Gun, who worked as an employee for British Intelligence, Government Communication
Headquarters, revealed a document showing the US was "tapping the UN security
council members in order to influence their votes in support of an aggressive
war, which was about to take place," says Ellsberg.
This was front-page news, not only in London, says Ellsberg, but all over the
world, except the US, where it did not appear for about 11 months. Ellsberg
says it was reasonable to believe she could have stopped the war, and he believes
she prevented the UN Security Council vote in support of the war.
"The same thing is happening to Sibel Edmonds as we speak," says
Ellsberg, intensely.
How to Restore American Democracy
As the days of Bush's final term in office dwindle, Ellsberg emphasizes that
no matter how much time is left, impeachment is one thing that must happen for
the sake of preserving American democracy.
Impeachment proceedings are essential, says Ellsberg, "both for the information
that it will produce and above all to make it clear that Congress perceives
the illegal and unconstitutional acts taken by this administration to be high
crimes and misdemeanors, and for the deterrent effect that will have on future
presidents."
In addition to impeachment hearings, Ellsberg says Congress must reverse the
laws that have "outrageously" passed under "intimidation"
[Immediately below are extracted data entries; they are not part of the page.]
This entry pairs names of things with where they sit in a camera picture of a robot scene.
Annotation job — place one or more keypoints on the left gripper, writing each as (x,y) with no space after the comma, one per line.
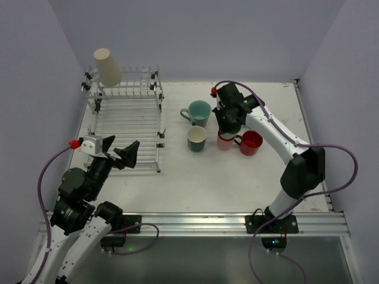
(112,160)

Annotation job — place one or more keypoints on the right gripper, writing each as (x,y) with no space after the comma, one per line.
(230,128)

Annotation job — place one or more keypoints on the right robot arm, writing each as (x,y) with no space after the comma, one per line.
(304,164)

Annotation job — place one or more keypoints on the light green tumbler cup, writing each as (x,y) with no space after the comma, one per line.
(227,136)

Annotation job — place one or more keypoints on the red mug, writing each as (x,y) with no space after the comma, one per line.
(249,142)

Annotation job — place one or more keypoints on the pink tumbler cup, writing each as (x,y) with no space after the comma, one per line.
(224,145)

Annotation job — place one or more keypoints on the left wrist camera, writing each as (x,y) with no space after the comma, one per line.
(93,145)

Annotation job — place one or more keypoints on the beige tumbler cup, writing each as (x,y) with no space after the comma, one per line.
(108,70)

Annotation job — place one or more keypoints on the sage green mug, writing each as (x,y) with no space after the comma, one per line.
(198,112)

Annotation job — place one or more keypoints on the dark green mug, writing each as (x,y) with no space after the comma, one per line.
(196,137)

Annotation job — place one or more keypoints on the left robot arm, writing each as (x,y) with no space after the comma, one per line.
(76,226)

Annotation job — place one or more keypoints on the metal dish rack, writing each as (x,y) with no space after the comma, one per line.
(131,110)

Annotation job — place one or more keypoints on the aluminium rail frame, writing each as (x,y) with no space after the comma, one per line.
(210,225)

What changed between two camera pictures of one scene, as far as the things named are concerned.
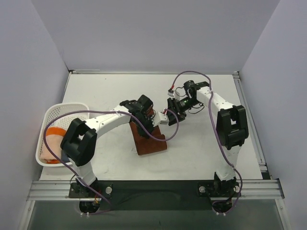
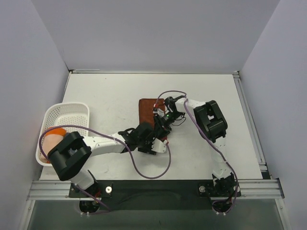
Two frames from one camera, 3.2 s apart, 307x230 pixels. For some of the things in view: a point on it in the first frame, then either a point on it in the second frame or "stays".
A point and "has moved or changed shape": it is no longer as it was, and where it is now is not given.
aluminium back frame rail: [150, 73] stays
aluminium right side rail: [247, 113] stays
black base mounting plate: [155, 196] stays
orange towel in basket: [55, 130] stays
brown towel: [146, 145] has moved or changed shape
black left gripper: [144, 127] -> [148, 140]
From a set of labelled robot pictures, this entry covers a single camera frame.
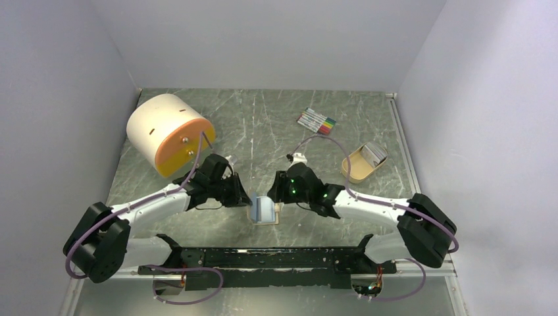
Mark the stack of cards in tray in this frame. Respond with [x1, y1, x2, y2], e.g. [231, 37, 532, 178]
[361, 142, 388, 168]

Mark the beige oval plastic tray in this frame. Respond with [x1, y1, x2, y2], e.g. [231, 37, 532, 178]
[341, 144, 388, 184]

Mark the pack of coloured marker pens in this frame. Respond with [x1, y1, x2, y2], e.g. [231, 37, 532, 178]
[296, 107, 336, 136]

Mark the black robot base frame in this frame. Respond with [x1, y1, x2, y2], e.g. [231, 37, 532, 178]
[138, 244, 397, 291]

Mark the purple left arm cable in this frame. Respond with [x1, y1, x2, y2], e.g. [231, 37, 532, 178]
[65, 130, 215, 280]

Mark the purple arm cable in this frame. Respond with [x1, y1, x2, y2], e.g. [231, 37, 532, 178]
[286, 135, 460, 254]
[65, 130, 215, 280]

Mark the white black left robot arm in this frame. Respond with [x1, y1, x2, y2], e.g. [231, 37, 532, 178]
[63, 153, 252, 283]

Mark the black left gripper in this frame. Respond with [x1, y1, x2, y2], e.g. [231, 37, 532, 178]
[209, 172, 253, 208]

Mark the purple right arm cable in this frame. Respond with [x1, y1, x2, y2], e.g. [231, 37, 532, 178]
[286, 135, 460, 254]

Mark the aluminium table edge rail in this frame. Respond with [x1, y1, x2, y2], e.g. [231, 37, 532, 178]
[386, 93, 469, 315]

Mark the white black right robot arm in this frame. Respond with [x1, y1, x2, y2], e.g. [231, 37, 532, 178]
[267, 163, 457, 273]

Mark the round pink yellow drawer box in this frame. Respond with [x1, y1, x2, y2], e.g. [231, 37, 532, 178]
[126, 93, 216, 178]

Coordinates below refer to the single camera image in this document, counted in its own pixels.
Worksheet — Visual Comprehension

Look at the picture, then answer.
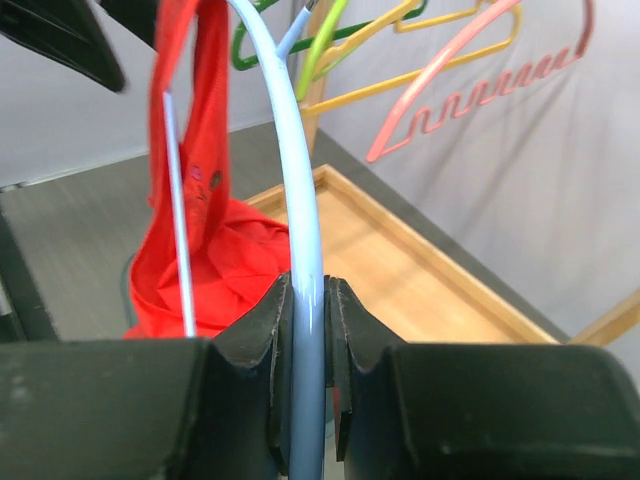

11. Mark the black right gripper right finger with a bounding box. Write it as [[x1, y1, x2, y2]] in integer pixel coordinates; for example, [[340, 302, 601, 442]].
[[325, 277, 639, 479]]

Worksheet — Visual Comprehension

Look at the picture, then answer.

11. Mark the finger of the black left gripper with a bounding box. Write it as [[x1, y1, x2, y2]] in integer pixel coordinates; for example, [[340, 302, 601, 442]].
[[1, 0, 125, 93]]

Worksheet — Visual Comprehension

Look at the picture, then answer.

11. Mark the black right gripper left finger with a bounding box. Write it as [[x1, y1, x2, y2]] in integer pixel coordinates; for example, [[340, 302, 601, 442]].
[[1, 274, 293, 479]]

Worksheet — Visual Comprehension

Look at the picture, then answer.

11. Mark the light blue hanger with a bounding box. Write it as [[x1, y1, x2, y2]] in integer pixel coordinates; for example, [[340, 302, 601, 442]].
[[162, 1, 326, 479]]

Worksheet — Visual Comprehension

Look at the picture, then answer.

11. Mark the red tank top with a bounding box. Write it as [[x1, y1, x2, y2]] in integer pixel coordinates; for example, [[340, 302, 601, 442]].
[[125, 1, 290, 339]]

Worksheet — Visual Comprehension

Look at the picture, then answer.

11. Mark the dark green hanger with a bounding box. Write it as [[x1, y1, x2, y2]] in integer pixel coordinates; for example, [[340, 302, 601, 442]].
[[230, 0, 431, 71]]

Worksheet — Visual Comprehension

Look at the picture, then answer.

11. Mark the lime green hanger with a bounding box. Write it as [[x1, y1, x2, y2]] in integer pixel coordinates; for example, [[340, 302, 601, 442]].
[[295, 0, 368, 102]]

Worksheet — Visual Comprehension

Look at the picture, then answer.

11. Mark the yellow hanger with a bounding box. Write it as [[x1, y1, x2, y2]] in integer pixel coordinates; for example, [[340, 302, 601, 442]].
[[300, 3, 522, 120]]

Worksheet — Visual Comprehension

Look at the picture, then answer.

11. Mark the pink hanger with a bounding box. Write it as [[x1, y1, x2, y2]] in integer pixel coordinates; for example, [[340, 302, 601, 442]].
[[365, 0, 596, 164]]

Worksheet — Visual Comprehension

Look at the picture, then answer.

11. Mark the wooden clothes rack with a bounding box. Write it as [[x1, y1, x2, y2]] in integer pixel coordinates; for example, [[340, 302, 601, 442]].
[[244, 0, 640, 347]]

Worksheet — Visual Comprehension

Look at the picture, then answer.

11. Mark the teal plastic bin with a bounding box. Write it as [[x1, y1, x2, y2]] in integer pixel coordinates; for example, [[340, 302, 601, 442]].
[[120, 253, 138, 329]]
by Bush. These include say Ellsberg: "The patriot act, the military commission
act, which among other things essentially denies habeaus corpus, the signing
statements, which essentially gives the president the power to ignore constraints
on torture, and they could change the so-called Protect America Act which legalized
much of the unconstitutional surveillance that the NSA was doing without congress
even knowing what they were legalizing."
For those things that Congress cannot overturn, Ellsberg suggests hearings
held by Congress to show, for example, that "not only was torture illegal,
it should continue to be illegal because it hurts our national security."
None of these changes will happen without an active American movement, says
Ellsberg, which must demand Congress uphold their oath to support the Constitution
rather than their political careers.
Looking at the current primaries and the future presidential election, Ellsberg
says the American public must create priorities that are different from those
offered by the current candidates.
The changes that need to occur are drastic, and given the stakes, Ellsberg
believes the American public should be willing to invest their time, so the
crisis we currently find ourselves in can be met with strong action:
"If enough people simply look clearly at what we are doing in our course
towards an abyss right now, they do have the power with the remaining democracy
we have still in this country to turn it around."
Sari Gelzer is an assistant editor and reporter for Truthout.